Bulimia nervosa is an eating disorder marked by uncontrollable binge-eating and subsequent purging by vomiting or using laxatives or diuretics. Other compensatory behaviors after binging include fasting and overexercising. People with bulimia tend to struggle with body dissatisfaction and low self-esteem . Anxiety , depression , and substance use can overlap with the disorder as well.
When Bulimia Nervosa Becomes Part of Your Identity
Living with bulimia nervosa over time can lead to a fusion of identity and diagnosis. You may find yourself thinking "I am bulimia nervosa" rather than "I have bulimia nervosa." This identity fusion has significant consequences:
- Reduces motivation (why try if this is just who I am?)

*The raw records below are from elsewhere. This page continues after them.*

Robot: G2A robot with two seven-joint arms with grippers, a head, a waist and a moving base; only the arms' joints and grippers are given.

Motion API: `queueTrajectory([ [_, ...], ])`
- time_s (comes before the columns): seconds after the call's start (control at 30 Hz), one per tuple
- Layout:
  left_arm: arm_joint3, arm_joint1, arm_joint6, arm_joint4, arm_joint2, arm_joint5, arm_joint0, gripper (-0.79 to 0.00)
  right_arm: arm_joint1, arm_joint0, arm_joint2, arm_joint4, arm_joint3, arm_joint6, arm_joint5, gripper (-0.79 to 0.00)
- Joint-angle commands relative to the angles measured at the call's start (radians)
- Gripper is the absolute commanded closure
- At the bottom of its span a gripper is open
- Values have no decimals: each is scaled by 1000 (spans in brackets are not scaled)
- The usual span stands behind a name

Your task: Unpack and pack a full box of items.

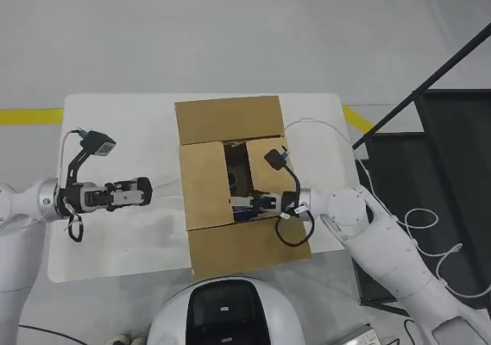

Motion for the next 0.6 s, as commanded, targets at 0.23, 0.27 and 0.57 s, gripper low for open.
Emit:
queueTrajectory([
  [0.23, -27, 1, 44, 74, 29, 12, 24, -785, -5, 4, -7, 19, 14, -29, 11, -785],
  [0.27, -26, 2, 60, 89, 32, 13, 25, -785, -9, 16, -18, 26, 23, -21, 9, -785],
  [0.57, -43, 16, 72, 108, 4, 24, 25, -785, -65, 161, -180, 48, 181, -14, -6, -785],
])
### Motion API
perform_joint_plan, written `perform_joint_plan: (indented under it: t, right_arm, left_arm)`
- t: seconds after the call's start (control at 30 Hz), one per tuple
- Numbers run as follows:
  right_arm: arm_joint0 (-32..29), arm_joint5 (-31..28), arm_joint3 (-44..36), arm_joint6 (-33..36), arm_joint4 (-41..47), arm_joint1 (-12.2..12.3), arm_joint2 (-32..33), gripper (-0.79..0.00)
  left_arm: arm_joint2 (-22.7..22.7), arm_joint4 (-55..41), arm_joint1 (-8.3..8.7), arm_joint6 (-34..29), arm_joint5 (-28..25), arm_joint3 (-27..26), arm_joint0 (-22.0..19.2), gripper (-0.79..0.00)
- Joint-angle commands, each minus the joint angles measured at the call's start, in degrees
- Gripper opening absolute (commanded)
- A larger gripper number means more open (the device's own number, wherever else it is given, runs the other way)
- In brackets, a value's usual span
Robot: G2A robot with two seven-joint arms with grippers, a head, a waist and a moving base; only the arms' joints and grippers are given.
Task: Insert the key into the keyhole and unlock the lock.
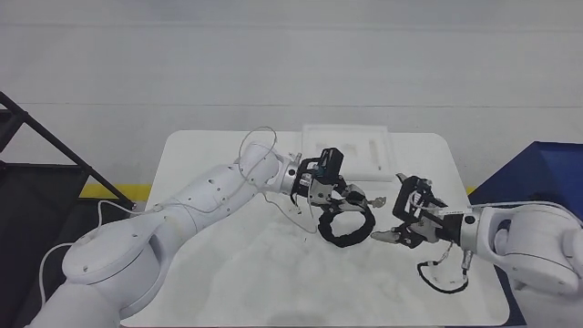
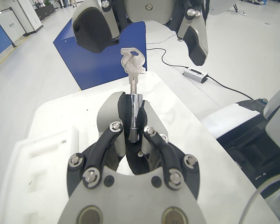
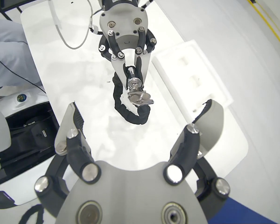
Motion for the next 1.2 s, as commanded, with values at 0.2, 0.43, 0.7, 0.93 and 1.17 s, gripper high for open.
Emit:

- Increases shame and stigma internalization
- Makes recovery feel like losing part of yourself
- Limits how others see you (and how you see yourself)
Reclaiming a Multidimensional Identity
Your identity is vastly larger than bulimia nervosa. A powerful exercise: complete this sentence 20 times with anything other than your struggles:
"I am someone who ___________"
Values, roles, relationships, interests, history, capabilities — all form your identity.

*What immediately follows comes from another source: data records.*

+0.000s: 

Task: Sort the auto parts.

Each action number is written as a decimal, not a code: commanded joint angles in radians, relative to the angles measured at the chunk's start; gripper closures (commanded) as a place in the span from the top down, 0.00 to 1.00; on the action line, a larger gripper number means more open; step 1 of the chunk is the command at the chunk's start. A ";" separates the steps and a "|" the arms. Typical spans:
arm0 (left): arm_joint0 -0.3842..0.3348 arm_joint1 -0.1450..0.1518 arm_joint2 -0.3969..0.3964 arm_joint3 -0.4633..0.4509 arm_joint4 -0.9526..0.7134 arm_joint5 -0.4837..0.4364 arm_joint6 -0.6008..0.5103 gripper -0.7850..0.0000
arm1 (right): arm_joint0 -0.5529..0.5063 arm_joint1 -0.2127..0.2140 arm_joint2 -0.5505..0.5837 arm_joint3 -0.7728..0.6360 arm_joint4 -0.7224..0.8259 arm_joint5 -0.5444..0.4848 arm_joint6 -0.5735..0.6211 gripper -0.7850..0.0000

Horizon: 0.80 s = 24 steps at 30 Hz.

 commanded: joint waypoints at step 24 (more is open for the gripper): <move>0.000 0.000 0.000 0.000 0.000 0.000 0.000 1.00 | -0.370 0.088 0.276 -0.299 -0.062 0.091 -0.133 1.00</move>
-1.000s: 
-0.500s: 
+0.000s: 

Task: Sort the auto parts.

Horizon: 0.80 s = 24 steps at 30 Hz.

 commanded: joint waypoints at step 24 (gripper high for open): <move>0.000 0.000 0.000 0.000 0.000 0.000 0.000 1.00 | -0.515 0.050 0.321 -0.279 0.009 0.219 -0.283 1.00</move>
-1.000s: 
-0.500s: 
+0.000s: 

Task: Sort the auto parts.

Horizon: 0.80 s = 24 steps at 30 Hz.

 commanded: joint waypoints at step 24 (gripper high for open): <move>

Bulimia Nervosa as One Chapter, Not the Whole Story
Narrative therapy offers a powerful reframe: bulimia nervosa is one story in a much larger life narrative. You are the author, not the character defined by struggle.
Externalizing the problem: Practice talking about "Bulimia Nervosa that visits me" rather than "my Bulimia Nervosa." This linguistic shift creates psychological distance and agency.
Building Identity Beyond Bulimia Nervosa
- Invest in relationships that see your full self, not just your struggles
- Pursue interests unrelated to mental health — art, sport, learning, creativity
- Find meaning — purpose larger than symptom management provides identity anchor
- Contribute to others — giving to others builds positive identity components
- Celebrate growth — document how you've changed, overcome, adapted
The Strengths That Bulimia Nervosa Builds
Many people find that navigating bulimia nervosa develops genuine strengths: deep empathy, resilience, self-awareness, creativity, and a hard-won wisdom about what matters in life.